Exercise objective:
Lines with the word "yellow" are the answer; copy each of them from the data below.

Collected data

****************************************

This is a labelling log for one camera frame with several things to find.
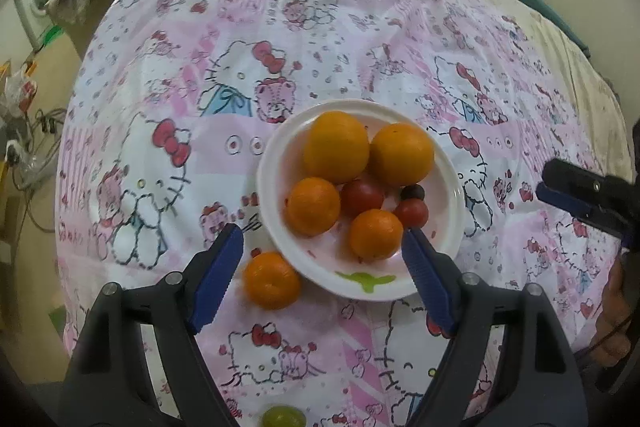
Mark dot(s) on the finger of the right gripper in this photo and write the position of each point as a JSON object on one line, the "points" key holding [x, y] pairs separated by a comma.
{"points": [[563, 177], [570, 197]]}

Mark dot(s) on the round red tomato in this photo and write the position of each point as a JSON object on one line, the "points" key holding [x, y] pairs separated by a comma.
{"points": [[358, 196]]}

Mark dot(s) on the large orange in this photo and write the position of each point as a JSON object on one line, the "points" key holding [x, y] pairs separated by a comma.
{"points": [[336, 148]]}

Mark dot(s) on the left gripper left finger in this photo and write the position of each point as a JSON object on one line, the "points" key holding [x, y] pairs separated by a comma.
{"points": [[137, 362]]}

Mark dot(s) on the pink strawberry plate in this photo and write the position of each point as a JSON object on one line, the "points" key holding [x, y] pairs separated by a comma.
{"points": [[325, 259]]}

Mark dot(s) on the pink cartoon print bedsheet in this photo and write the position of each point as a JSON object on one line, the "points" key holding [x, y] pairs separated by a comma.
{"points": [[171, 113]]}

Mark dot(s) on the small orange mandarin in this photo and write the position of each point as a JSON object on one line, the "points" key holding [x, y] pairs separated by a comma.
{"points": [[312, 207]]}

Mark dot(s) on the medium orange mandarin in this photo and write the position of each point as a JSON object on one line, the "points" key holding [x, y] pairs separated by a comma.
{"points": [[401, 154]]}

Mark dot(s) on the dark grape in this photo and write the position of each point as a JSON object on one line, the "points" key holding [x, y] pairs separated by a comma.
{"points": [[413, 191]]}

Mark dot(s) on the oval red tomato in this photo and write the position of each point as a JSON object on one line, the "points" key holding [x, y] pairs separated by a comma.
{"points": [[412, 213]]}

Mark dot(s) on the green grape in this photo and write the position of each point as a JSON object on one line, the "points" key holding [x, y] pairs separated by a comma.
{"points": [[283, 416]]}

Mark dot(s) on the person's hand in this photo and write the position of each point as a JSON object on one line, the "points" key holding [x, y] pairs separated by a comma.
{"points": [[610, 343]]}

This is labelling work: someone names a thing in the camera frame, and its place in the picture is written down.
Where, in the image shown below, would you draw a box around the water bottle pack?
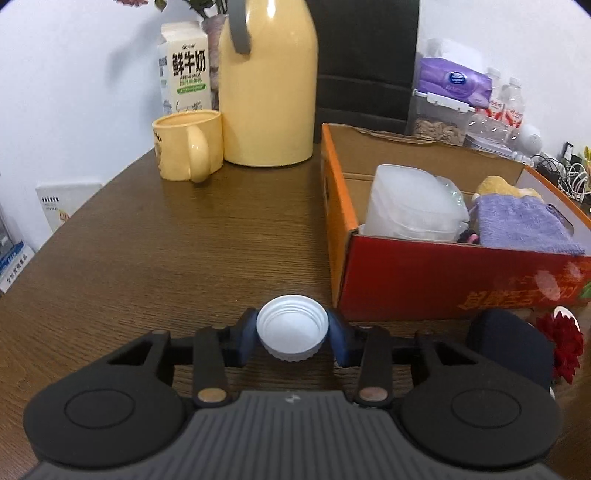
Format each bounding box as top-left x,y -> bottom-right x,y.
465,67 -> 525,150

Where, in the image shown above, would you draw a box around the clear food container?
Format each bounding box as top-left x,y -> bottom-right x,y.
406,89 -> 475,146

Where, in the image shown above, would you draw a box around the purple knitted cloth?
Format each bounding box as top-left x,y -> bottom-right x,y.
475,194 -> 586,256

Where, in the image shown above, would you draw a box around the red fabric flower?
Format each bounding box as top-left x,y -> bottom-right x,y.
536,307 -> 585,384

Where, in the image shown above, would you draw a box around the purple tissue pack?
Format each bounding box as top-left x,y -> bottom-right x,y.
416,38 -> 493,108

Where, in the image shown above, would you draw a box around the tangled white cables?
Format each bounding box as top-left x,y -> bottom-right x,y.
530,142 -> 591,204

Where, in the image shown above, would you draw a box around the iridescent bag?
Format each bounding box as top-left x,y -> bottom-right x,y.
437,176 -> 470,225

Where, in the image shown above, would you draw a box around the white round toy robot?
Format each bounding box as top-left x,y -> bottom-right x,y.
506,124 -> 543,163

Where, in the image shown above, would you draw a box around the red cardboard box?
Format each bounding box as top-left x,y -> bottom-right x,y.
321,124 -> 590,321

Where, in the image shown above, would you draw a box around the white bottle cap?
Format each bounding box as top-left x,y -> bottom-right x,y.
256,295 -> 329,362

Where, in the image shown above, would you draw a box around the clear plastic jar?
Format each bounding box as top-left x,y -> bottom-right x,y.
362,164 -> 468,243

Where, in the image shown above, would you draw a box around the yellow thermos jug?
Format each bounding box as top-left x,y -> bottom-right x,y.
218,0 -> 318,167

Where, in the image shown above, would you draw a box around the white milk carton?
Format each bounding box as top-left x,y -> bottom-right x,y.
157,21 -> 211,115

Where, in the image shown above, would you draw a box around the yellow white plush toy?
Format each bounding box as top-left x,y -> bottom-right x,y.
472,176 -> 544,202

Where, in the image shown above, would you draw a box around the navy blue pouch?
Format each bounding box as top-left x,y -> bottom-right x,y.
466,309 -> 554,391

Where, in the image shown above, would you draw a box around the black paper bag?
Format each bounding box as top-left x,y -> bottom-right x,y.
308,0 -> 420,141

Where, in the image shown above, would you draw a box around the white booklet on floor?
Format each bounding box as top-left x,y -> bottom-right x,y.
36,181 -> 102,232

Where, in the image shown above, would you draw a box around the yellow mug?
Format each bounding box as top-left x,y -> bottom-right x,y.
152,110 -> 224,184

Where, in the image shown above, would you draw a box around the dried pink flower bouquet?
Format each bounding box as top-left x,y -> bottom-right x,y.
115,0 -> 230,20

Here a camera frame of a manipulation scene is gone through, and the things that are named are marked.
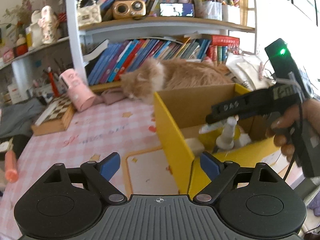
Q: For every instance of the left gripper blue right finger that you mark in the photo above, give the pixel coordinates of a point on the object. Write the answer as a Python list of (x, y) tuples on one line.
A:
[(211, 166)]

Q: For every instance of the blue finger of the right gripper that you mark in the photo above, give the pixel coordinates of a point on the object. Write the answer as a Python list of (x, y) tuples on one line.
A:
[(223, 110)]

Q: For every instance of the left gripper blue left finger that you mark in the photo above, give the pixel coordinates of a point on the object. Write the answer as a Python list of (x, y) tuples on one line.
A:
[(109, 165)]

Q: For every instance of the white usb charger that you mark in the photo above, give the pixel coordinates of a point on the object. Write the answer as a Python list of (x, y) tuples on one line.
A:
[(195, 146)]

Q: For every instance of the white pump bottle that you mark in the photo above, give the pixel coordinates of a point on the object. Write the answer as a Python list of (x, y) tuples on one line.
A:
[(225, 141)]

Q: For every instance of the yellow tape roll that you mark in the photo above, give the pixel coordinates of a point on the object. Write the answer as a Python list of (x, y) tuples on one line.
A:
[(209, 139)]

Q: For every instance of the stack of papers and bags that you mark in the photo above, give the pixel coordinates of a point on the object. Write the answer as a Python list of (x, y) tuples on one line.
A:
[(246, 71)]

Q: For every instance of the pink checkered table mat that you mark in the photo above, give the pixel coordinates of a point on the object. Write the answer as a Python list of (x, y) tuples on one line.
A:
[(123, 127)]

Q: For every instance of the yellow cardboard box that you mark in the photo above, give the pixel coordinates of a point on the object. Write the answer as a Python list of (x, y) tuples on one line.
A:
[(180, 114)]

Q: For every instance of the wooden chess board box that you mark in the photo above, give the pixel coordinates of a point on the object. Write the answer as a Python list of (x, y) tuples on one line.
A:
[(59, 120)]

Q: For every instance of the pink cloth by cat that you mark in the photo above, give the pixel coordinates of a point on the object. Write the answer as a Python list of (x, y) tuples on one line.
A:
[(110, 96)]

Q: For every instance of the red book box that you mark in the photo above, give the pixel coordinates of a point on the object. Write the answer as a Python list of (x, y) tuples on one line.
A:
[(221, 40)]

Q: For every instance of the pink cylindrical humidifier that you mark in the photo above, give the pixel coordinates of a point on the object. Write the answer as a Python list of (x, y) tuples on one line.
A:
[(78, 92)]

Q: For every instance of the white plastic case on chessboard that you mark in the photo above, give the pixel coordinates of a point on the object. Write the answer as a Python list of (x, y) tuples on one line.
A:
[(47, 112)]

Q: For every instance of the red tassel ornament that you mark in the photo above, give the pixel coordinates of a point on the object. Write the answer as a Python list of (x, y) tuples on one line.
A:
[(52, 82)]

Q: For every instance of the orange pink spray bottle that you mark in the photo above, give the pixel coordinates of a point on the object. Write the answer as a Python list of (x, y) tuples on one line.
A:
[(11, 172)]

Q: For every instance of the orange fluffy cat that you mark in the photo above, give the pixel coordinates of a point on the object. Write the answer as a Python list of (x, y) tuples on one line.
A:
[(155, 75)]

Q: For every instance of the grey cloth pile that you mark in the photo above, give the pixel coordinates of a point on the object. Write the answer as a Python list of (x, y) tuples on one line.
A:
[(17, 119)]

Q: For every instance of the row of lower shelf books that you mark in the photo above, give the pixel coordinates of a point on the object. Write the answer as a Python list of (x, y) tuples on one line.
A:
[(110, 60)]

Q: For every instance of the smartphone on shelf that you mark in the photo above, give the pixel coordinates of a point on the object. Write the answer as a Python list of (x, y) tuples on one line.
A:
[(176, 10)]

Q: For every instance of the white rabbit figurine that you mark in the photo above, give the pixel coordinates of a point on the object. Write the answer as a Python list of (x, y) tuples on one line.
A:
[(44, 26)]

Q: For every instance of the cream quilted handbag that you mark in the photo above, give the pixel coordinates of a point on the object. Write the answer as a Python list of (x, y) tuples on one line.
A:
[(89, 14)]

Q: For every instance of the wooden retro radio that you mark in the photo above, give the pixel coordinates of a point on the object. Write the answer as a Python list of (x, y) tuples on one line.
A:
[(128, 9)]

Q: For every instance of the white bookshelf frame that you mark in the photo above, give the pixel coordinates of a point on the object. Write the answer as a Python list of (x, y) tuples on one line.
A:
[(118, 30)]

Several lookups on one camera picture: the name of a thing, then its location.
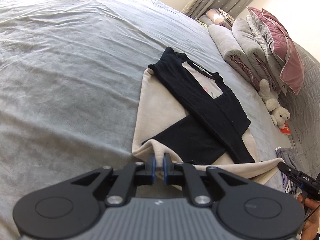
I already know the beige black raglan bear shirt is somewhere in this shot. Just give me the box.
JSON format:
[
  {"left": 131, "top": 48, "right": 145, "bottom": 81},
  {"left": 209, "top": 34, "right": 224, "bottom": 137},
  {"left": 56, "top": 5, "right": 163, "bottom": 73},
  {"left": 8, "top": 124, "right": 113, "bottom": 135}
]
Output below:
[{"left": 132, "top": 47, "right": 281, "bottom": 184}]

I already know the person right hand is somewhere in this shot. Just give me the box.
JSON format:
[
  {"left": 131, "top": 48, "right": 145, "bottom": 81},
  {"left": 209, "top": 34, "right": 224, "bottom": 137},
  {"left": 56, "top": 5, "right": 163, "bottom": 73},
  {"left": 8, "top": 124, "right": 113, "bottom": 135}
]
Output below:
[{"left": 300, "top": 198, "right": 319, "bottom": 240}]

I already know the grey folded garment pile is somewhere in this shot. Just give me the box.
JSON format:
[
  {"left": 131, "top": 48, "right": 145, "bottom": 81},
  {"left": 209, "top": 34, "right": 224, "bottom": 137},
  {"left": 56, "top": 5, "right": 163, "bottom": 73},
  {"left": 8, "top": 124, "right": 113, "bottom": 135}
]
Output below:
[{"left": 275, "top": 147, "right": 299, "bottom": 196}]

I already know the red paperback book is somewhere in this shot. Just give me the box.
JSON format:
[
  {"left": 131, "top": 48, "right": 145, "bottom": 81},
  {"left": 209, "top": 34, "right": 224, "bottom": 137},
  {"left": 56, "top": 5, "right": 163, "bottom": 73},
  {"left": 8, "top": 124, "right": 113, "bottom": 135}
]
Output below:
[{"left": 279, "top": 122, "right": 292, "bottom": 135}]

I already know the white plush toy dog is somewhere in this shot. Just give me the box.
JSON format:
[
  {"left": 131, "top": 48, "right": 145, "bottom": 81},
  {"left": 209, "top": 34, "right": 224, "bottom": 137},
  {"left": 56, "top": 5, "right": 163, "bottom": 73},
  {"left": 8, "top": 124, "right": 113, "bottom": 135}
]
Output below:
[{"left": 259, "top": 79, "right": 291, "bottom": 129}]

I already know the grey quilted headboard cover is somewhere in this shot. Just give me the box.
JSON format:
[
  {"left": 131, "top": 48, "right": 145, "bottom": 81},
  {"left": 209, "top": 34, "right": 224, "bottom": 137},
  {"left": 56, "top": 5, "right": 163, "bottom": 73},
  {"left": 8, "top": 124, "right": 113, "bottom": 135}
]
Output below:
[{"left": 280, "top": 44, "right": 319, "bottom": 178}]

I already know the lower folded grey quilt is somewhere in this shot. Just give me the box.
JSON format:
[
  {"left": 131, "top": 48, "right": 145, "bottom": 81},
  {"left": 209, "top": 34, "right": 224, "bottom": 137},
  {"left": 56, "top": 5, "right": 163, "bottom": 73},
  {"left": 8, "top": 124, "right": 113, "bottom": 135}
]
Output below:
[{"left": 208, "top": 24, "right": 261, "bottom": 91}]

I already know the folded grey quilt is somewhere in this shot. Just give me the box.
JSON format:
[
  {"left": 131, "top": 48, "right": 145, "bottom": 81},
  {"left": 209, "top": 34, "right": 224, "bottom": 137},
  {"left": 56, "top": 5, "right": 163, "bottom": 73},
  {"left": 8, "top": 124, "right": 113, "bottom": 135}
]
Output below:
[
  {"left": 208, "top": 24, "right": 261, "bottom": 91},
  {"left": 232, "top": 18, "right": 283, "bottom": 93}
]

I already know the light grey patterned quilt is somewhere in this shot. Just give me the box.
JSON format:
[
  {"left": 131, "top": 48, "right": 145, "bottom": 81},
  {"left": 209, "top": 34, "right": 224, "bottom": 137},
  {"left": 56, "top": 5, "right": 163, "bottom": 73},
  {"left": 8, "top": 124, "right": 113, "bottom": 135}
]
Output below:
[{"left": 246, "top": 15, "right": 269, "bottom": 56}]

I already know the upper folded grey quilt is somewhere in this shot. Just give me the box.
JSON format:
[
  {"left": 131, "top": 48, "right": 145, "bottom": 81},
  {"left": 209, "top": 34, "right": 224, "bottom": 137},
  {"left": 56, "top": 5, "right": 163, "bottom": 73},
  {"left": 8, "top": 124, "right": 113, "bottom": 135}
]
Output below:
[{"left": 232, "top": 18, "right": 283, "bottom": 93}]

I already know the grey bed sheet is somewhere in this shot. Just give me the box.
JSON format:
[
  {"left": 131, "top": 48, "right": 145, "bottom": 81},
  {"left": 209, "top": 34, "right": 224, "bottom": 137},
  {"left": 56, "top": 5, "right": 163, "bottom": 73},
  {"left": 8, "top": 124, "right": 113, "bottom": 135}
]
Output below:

****************************************

Result of this task:
Where, in the image shown above, would you draw a box around the yellow thermos jug?
Where, in the image shown above, would you draw a box around the yellow white plush toy?
Where, in the image shown above, would you draw a box around the yellow mug?
Q: For every instance of the yellow tape roll that you mark in the photo above, give the pixel coordinates of a point on the object. Write the answer as a Python list of (x, y) tuples on one line.
Q: For every instance of the yellow cardboard box that you mark in the photo above, give the pixel coordinates of a point on the object. Write the answer as a Python list of (x, y) tuples on one line.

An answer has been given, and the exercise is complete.